Many TV stations, like many newspapers, have been slow to adjust to the influence of digital news in the marketplace. Almost from the get-go, KTVA treated its website as an afterthought instead of using it to drive eyeballs to its TV news.

But there’s no telling if that strategy would have worked all that much better with all media now being battered by a social media juggernaut that allows almost anyone to dance like a reporter, and a media credibility crisis that has turned some to their Facebook “friends” and other social media contacts for trusted news.

Even radio, which had been undergoing a resurgence at the start of the new millenium, has suffered and is likley to suffer more as the pandemic changes the way Americans work and reduces those trying to figure out how entertain themselves during drive time.

Alaska “radio broadcasting employment has declined each year since 2013,” the Labor report said. “By the first quarter of 2020, employment had dropped 19 percent, from 421 to 315.”

Rick Rydell, once the voice of morning talk in Anchorage, is one of the media types gone off to government work. He is now an aide to the Commissioner of Fish and Game.

And talk radio in Anchorage is about as untalked about in general conversation as the local newspaper. There appears no reason to believe anything is going to get better in the Alaska media business, either.

“Like the rest of the world, Alaskas have upped their internet use to unprecedented levels in recent months” with the pandemic raging, the Labor report said.

But there is no indication anyone is turning much of that attention to local news.
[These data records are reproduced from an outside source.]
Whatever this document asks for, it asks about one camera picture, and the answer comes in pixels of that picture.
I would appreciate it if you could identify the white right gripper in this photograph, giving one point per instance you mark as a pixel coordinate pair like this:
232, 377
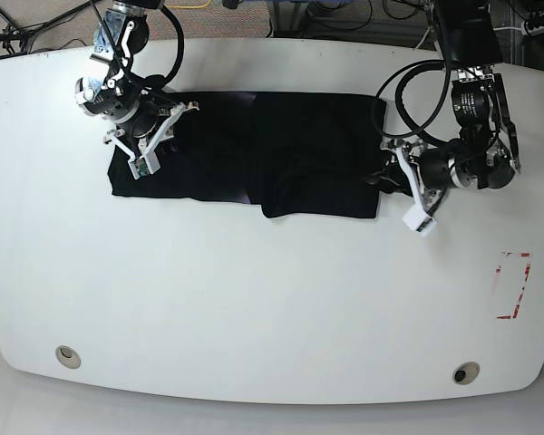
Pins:
151, 124

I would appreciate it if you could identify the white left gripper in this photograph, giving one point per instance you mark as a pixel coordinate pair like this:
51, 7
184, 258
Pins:
401, 173

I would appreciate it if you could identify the black T-shirt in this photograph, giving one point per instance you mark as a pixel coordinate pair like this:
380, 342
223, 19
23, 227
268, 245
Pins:
286, 152

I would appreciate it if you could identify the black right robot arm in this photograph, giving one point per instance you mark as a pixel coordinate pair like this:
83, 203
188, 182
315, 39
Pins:
111, 89

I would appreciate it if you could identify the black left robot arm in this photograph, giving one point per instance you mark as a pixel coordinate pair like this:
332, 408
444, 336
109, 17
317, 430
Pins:
469, 139

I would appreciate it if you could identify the red tape rectangle marker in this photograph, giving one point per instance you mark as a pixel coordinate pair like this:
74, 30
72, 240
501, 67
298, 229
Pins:
509, 284

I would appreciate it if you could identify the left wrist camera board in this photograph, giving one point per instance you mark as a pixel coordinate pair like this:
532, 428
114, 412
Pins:
420, 223

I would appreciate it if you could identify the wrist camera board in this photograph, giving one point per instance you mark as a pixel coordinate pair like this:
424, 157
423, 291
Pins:
420, 223
143, 167

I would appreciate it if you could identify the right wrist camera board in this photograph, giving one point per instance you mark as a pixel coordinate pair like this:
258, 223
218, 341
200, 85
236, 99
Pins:
143, 167

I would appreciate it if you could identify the right table cable grommet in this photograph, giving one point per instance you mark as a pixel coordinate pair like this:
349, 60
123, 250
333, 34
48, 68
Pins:
466, 373

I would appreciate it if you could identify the table cable grommet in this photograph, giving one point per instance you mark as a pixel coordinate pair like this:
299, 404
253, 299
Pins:
68, 357
466, 373

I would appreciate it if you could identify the left table cable grommet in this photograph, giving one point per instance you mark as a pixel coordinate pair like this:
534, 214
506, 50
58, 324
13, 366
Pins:
68, 357

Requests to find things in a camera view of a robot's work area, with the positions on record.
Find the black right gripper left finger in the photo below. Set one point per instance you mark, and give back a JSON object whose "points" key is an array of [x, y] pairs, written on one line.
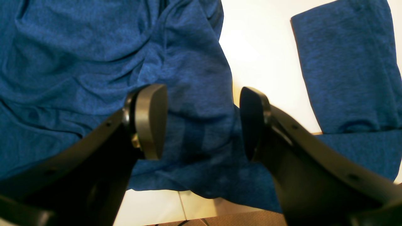
{"points": [[85, 184]]}

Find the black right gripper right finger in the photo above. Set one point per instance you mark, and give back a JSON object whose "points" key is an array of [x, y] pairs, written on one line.
{"points": [[315, 185]]}

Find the dark blue t-shirt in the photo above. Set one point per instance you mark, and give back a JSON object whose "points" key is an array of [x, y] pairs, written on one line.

Much more time seems to be devoted to social media of various forms where specialization is the order of the day.

The Facebook page “The Alaska Life,” which focuses on pretty scenes and wildlife, has about three times as many followers as the ADN’s Facebook page. And there are special-interest Facebook pages devoted to everything from the Alaska state budget to Alaska hiking to saving the state’s Permanent Fund Dividend (PFD) to politics in all its many and varied forms to endlessly, endlessly more.

So much information is available, albeit much of question quality, that more than a few ponder #whoneedsthenews,” which doesn’t make the news any easier to sell. And no business can survive long without sales.